→ **Problem description**
Copy the lines below exactly. No picture goes into the copy.

═════ Data

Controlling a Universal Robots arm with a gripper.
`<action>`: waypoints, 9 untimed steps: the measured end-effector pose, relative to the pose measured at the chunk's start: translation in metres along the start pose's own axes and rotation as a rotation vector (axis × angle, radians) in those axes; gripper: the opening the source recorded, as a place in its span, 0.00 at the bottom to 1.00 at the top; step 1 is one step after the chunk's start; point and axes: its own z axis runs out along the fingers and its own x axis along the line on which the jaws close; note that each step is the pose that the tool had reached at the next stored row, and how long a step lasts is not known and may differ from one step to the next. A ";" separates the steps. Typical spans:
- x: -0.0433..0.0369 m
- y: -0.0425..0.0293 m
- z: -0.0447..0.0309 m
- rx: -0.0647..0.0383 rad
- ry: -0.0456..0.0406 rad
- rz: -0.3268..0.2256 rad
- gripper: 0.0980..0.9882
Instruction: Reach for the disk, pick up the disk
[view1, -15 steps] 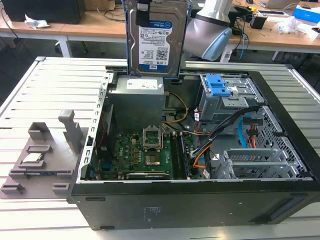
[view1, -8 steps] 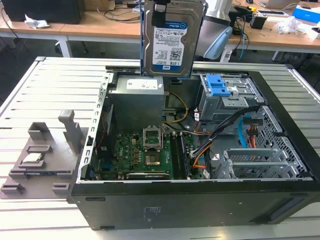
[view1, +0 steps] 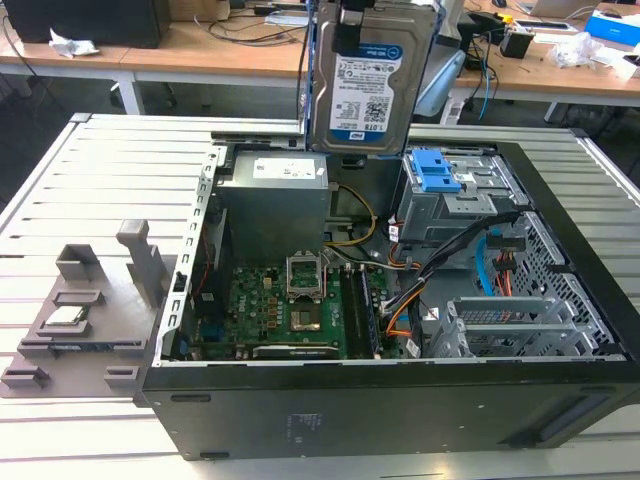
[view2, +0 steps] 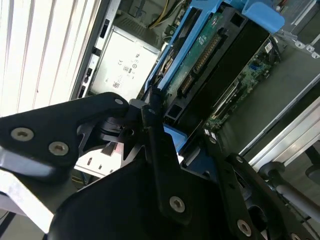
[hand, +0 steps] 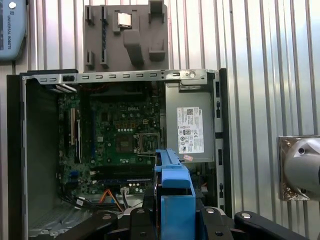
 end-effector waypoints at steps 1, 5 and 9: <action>-0.0001 -0.0020 -0.0001 0.000 -0.0001 0.000 0.30; -0.0004 -0.0083 -0.0004 0.000 0.0001 0.000 0.30; -0.0004 -0.0090 -0.0004 0.000 0.0000 0.000 0.30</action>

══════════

→ **Answer section**
Controlling a Universal Robots arm with a gripper.
`<action>`: waypoints, 9 untimed steps: the measured end-effector pose, relative to the pose measured at the chunk's start: translation in metres along the start pose's own axes and rotation as a rotation vector (axis × angle, radians) in those axes; gripper: the opening the source recorded, as a place in its span, 0.00 at the bottom to 1.00 at the top; step 1 is one step after the chunk's start; point and axes: its own z axis runs out along the fingers and its own x axis along the line on which the jaws close; note that each step is the pose that the tool had reached at the next stored row, and how long a step lasts is not known and may differ from one step to the next. A ";" separates the steps. Typical spans:
- x: -0.0433..0.0369 m
- y: -0.0425..0.0293 m
- z: -0.0447..0.0309 m
- rx: -0.0647..0.0383 rad
- ry: -0.0456..0.0406 rad
- rz: -0.3268..0.2256 rad
- gripper: 0.0980..0.9882
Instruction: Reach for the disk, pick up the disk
[view1, -15 steps] 
[view1, -8 steps] 
[view1, +0 steps] 
[view2, +0 steps] 
[hand, +0 steps] 
 end-effector waypoints at steps 1, 5 and 9: <action>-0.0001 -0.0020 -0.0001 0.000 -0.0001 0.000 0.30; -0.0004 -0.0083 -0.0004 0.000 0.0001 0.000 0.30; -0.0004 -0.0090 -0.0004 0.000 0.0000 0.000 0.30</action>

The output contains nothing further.